All participants completed the standardized Seoul Neuropsychological Screening Battery,^20,21 which comprises multiple cognitive assessments. Attention and working memory were evaluated using the forward and backward digit span tests. Language abilities were assessed with the Korean version of the Boston Naming Test (K-BNT),²⁴ while calculation skills were measured through three problems each in addition, subtraction, multiplication, and division. Visuospatial function was examined using the Rey-Osterrieth Complex Figure Test (RCFT).²⁵ Memory function was assessed through immediate and delayed recall tasks from both the Seoul Verbal Learning Test (SVLT)²⁶ and RCFT. Frontal-executive function was evaluated using the phonemic and semantic tasks of the Controlled Oral Word Association Test (COWAT)²⁷ and the Stroop word/color reading test.²⁸ Additionally, general cognitive status and depressive symptoms were measured using the MMSE, Clinical Dementia Rating (CDR) with CDR sum of boxes, the Geriatric Depression Scale (GDS), and the Seoul-Instrumental Activities of Daily Living (S-IADL) scale to measure instrumental daily functioning.²²

Experimental apparatus

We utilized the Tobii Pro Glasses 2 (Tobii Pro, Stockholm, Sweden), a wearable eye-tracking device designed for real-world research applications. This system records binocular eye movements at a sampling rate of 50 Hz and features a scene camera with a video resolution of 1920 × 1080 pixels at 25 frames per second (fps) in H.264 format. The 50 Hz sampling rate provides sufficient resolution for fixation-based analyses; however, it does not allow for fine-grained characterization of saccadic activity. Weighing approximately 45 grams, the glasses are lightweight and non-intrusive, allowing participants to engage naturally in tasks.
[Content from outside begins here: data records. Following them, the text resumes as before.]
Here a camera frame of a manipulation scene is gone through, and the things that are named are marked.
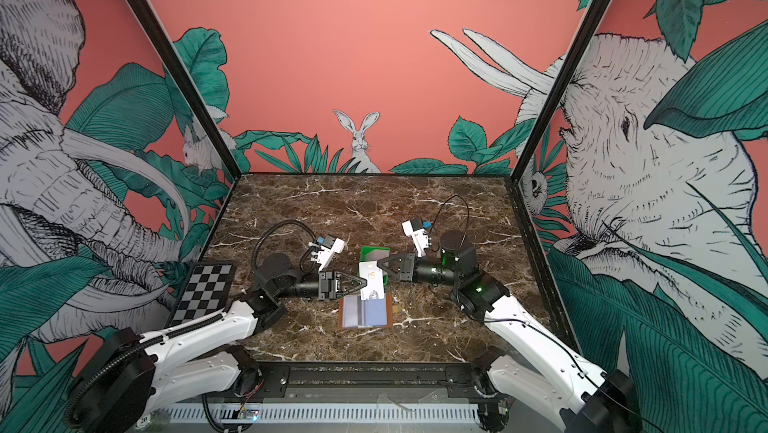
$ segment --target marble surface
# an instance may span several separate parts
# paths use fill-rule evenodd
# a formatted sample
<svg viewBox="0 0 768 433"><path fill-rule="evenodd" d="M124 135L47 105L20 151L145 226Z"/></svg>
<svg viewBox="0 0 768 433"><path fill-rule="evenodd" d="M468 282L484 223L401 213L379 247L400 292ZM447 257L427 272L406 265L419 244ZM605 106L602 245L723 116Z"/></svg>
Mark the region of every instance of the marble surface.
<svg viewBox="0 0 768 433"><path fill-rule="evenodd" d="M299 176L254 174L237 185L204 259L235 260L231 295L251 287L250 257L264 231L283 219L299 219L315 234L347 241L347 250L330 267L357 274L363 246L388 246L393 253L413 251L402 222L432 219L443 200L460 194L469 202L468 238L478 262L503 282L544 325L548 314L534 282L502 178L427 178ZM454 199L435 226L436 241L447 229L463 229L466 208ZM276 252L294 265L309 236L284 227L271 236L260 259ZM271 329L241 343L264 361L472 361L490 345L509 345L485 326L467 320L446 300L447 287L430 292L425 284L385 287L395 303L392 328L339 330L339 303L284 299L287 313Z"/></svg>

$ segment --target black and white checkerboard pattern
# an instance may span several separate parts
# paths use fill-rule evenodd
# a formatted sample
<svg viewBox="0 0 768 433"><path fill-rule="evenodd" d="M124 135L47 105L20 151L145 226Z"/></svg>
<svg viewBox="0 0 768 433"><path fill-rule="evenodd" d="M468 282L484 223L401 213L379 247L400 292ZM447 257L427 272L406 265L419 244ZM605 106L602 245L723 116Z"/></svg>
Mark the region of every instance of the black and white checkerboard pattern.
<svg viewBox="0 0 768 433"><path fill-rule="evenodd" d="M224 308L234 273L235 267L232 264L198 263L193 266L187 287L168 327Z"/></svg>

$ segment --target jungle mural
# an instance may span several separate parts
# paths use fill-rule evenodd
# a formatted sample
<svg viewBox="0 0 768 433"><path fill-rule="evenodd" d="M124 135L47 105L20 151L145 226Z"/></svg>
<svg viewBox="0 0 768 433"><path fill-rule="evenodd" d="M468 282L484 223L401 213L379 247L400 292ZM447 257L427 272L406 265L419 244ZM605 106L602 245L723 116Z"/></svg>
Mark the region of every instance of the jungle mural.
<svg viewBox="0 0 768 433"><path fill-rule="evenodd" d="M167 74L125 64L61 117L89 68L89 19L75 0L0 0L0 431L68 431L63 392L83 351L116 329L165 325L230 190L212 145L160 146L174 122L204 141ZM216 38L193 30L177 46L193 54ZM216 78L215 62L193 66ZM223 111L226 88L206 85ZM187 162L171 156L182 148ZM164 212L159 230L137 204Z"/></svg>
<svg viewBox="0 0 768 433"><path fill-rule="evenodd" d="M585 356L628 373L662 431L768 431L768 262L746 148L768 129L768 21L697 62L704 6L725 1L656 0L662 38L595 36L522 179ZM524 97L517 122L535 118L562 60L537 72L465 34L504 72L433 33Z"/></svg>

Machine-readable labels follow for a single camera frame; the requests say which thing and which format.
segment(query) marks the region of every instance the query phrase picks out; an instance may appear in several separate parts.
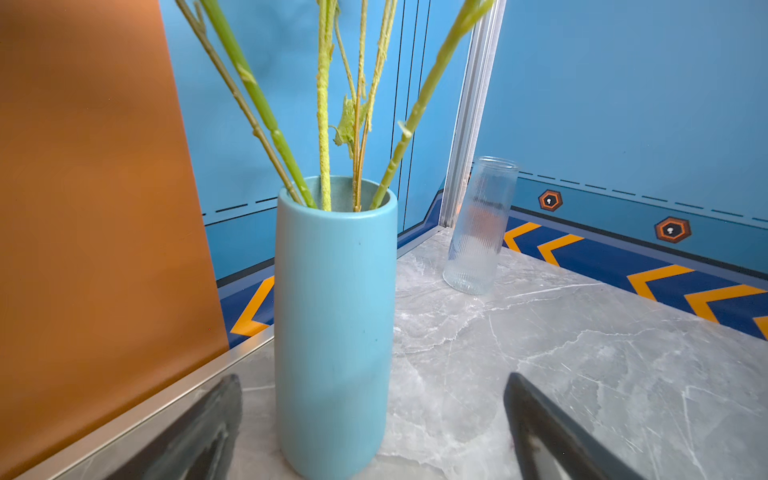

For the figure-copying task, we employed a 12-inch digital tablet (Samsung Galaxy Book 12, Samsung Electronics, Suwon, Korea) with a resolution of 2160 × 1440 pixels, paired with a stylus (nib diameter = 0.7 mm, pressure sensitivity = 4096 levels, Samsung Electronics, Suwon, Republic of Korea) to accurately capture participants’ drawing performance.

Experimental design

Experimental setup and eye-tracker calibration

To minimize interference from direct sunlight and enhance the quality of eye-tracking data collection, our experiment was conducted in a traditional neuropsychological testing environment with soft, evenly distributed lighting. The eye-tracker recording unit was connected to a laptop equipped with Tobii Pro Glasses Controller software. The eye-tracking glasses were then securely fitted onto the participant, with careful adjustments made to ensure that the four integrated cameras could capture clear and accurate eye movement data. For calibration, a white calibration card (7 cm × 10 cm) with a black ring and a central black dot was positioned approximately 80 cm in front of the participant's eyes. Participants were instructed to focus on the black dot until the Tobii Pro Glasses 2 Controller confirmed successful calibration.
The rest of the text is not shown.